What are business services?
There are several definitions, and they vary widely, depending on the context. In the context of SOA, services that provide functions related to one or more business processes and can be described with purely business semantics can be classified as business services. These types of services are typically composed from other, more fine-grained services, such as utility services. As we all know, a service is a logical grouping of semantically similar operations. For example, you may have a service named Customer with CRUD operations. Business services typically provide higher reuse value than utility, entity, data-oriented, and connector services.
There are essentially two ways of getting business services: (1) proactively prepare for them by putting together a service portfolio plan or (2) live by the law of the jungle - namely, let each IT group build services that populate the repository and can be reused by anyone. Although the latter requires no coordination between projects or departments (a huge advantage), the problem with it is that you invariably end up with an excessive number of services that frequently overlap and may not be useful beyond the project that implemented them. This service proliferation ultimately increases the costs and complexity of governance greatly. For example, you may end up with several services for customers, each of which has the following attributes and necessities:
- Similar operations
- Lifecycle management
- Operational management
Taking care of these duplicate responsibilities is a major headache and a costly exercise. So as we've been describing, you have to choose between pain now (planning to avoid the overlap and redundancy of services) or pain later, in the form of much higher governance costs and complications.
At a recent Gartner conference, a presenter spoke of an extreme case of duplicated effort. A major banking firm had a CIO with four direct reports, and he had mandated that they move toward SOA, having made it clear to everyone that he was retiring in two years. The four direct reports were in fierce competition for his job and, as a result, didn't work together or even communicate well between groups. Instead they wound up building four distinct SOA-based solutions that solved the same set of problems. Since then the CIO has retired, two of the direct reports moved on to other companies, and now the bank is in the process of consolidating the four SOA projects into one, paying way more in terms of time and money to undo the three extra SOA projects than it did for the initial investment.
Of course, one of the ways of ensuring that you don't get service proliferation is to put together a service portfolio plan - a key activity in the enterprise-driven SOA approach. Service portfolio planning is the iterative process of developing an enterprise-wide service portfolio. A service portfolio planning exercise helps in identifying and normalizing candidate services. Doing this at the enterprise (or domain) level with major involvement of the business, or at least within a significant domain of the organization, assists in finding services and their constituent capabilities that are aligned to where the business is going and are hence more likely to be reused in multiple projects. A service portfolio plan also helps in creating service blueprints that projects can use when building new services.

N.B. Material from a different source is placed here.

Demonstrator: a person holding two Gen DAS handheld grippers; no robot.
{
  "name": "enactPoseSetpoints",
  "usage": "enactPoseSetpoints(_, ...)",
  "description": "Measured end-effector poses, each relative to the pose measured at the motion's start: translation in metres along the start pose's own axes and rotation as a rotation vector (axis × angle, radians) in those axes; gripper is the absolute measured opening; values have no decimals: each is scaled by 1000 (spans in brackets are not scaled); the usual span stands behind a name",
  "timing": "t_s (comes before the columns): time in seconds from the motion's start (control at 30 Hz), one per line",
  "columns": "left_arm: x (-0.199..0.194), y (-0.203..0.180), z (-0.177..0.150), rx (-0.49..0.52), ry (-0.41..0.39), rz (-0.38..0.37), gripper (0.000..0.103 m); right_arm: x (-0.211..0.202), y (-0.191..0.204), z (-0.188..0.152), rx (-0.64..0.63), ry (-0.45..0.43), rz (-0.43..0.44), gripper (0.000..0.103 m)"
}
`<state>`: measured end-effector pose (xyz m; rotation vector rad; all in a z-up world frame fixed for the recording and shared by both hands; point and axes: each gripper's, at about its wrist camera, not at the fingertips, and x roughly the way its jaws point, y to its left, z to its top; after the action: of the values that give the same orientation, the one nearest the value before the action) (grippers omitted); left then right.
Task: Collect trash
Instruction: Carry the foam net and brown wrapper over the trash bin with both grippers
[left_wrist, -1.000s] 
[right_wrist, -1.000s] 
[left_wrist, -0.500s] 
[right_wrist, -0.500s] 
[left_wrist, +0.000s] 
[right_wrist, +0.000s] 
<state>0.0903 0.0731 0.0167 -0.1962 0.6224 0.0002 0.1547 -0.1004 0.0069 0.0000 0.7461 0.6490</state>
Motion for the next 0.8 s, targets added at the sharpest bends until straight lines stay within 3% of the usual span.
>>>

Typically, the first iteration of this exercise produces a portfolio of services that are mostly conceptual in nature. As projects get delivered, they will build out the services they need. These new services will conform to the specifications in the service portfolio, thereby ensuring that they're not project-specific. Over time the service portfolio will migrate from a purely conceptual exercise to one populated with living, breathing services. Creating a service portfolio plan is crucial to realizing key SOA benefits such as reuse, ease of development, and enhanced ROI. Please don't ignore it. Or, rather, don't ignore it for long.
Each of the three adoption approaches has its own pros and cons: the enterprise-driven (or domain-driven) approach requires buy-in and organizational alignment up front, but the services developed in this context will be reused without much effort and cost, ultimately leading to a reduced governance burden. The other approaches have less upfront impact but can impose a greater governance burden later on - a fact you have to live with.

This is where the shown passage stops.